> What you will do:
Exactly the lines from the one with "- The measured" through the end of the records below are to be output, the first and last included, and no others.
───── Given records ─────
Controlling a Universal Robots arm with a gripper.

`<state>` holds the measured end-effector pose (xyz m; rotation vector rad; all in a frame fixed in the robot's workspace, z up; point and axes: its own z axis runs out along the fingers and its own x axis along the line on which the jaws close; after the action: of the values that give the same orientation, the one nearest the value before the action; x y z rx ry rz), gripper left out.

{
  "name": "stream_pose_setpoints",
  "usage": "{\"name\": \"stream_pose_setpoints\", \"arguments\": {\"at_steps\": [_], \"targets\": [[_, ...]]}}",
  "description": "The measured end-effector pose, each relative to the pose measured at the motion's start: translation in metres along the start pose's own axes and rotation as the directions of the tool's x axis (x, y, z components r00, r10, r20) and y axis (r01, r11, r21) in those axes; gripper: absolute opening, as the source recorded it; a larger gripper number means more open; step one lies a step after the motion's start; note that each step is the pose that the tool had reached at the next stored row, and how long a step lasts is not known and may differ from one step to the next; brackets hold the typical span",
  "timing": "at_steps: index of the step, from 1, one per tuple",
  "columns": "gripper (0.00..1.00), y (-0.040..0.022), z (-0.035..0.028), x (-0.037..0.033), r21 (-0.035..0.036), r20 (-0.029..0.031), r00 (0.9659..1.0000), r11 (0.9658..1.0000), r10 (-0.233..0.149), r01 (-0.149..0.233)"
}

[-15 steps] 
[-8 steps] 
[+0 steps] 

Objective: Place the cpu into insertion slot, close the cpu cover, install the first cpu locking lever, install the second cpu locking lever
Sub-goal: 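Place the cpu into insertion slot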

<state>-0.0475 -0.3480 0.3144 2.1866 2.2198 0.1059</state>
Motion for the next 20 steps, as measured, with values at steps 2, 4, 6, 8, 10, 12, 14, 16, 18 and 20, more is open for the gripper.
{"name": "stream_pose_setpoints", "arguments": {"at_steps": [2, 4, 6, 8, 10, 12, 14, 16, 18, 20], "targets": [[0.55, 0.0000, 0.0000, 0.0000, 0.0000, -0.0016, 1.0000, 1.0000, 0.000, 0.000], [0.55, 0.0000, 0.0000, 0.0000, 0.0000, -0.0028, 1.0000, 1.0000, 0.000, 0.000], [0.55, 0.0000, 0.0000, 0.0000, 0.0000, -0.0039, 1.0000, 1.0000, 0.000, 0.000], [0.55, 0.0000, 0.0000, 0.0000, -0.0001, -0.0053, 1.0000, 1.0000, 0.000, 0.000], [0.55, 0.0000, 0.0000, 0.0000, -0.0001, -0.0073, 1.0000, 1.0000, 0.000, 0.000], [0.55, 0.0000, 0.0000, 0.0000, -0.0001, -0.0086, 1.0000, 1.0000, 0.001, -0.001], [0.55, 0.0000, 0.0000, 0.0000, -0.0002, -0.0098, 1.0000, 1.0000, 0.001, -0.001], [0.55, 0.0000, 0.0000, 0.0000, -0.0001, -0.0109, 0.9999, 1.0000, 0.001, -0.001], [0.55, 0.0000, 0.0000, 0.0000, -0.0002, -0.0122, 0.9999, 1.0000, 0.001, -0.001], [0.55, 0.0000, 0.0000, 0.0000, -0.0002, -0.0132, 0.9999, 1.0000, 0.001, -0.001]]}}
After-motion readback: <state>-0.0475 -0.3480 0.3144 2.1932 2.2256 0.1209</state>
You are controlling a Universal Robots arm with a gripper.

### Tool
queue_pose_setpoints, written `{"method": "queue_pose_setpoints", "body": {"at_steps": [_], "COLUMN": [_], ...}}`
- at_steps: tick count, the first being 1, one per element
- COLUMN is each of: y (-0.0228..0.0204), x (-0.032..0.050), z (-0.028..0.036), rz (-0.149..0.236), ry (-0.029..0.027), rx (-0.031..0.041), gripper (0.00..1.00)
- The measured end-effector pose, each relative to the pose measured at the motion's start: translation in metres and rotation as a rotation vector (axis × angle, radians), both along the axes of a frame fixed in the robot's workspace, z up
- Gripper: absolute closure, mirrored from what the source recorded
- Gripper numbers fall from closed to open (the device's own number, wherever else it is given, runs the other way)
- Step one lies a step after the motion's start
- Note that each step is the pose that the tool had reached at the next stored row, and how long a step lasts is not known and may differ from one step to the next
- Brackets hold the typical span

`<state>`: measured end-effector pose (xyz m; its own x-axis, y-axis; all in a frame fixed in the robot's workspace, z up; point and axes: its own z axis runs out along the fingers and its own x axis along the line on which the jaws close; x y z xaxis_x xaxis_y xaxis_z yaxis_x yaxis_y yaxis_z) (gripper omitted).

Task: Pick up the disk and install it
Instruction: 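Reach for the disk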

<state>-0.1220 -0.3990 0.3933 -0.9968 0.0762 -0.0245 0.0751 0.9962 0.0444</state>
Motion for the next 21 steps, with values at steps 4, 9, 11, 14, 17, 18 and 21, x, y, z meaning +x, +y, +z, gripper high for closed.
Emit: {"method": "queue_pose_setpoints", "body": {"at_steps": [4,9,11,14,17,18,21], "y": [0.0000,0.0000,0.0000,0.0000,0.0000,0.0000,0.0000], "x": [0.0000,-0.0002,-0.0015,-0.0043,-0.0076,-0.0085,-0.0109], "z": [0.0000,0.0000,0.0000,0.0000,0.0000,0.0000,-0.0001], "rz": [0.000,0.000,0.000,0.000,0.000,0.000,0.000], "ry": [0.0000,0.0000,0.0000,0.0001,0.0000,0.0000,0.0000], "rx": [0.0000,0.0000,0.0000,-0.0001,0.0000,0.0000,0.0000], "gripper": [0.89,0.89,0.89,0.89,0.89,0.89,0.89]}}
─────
> Solution to this exercise:
- The measured end-effector pose, each relative to the pose measured at the motion's start: translation in metres and rotation as a rotation vector (axis × angle, radians), both along the axes of a frame fixed in the robot's workspace, z up
- Gripper: absolute closure, mirrored from what the source recorded
- Gripper numbers fall from closed to open (the device's own number, wherever else it is given, runs the other way)
- Step one lies a step after the motion's start
- Note that each step is the pose that the tool had reached at the next stored row, and how long a step lasts is not known and may differ from one step to the next
- Brackets hold the typical span

`<state>`: measured end-effector pose (xyz m; its own x-axis, y-axis; all in a frame fixed in the robot's workspace, z up; point and axes: its own z axis runs out along the fingers and its own x axis along the line on which the jaws close; x y z xaxis_x xaxis_y xaxis_z yaxis_x yaxis_y yaxis_z) (gripper omitted).

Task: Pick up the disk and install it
Instruction: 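Reach for the disk
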
<state>-0.1220 -0.3990 0.3933 -0.9968 0.0762 -0.0245 0.0751 0.9962 0.0444</state>
Motion for the next 21 steps, with values at steps 4, 9, 11, 14, 17, 18 and 21, x, y, z meaning +x, +y, +z, gripper high for closed.
Emit: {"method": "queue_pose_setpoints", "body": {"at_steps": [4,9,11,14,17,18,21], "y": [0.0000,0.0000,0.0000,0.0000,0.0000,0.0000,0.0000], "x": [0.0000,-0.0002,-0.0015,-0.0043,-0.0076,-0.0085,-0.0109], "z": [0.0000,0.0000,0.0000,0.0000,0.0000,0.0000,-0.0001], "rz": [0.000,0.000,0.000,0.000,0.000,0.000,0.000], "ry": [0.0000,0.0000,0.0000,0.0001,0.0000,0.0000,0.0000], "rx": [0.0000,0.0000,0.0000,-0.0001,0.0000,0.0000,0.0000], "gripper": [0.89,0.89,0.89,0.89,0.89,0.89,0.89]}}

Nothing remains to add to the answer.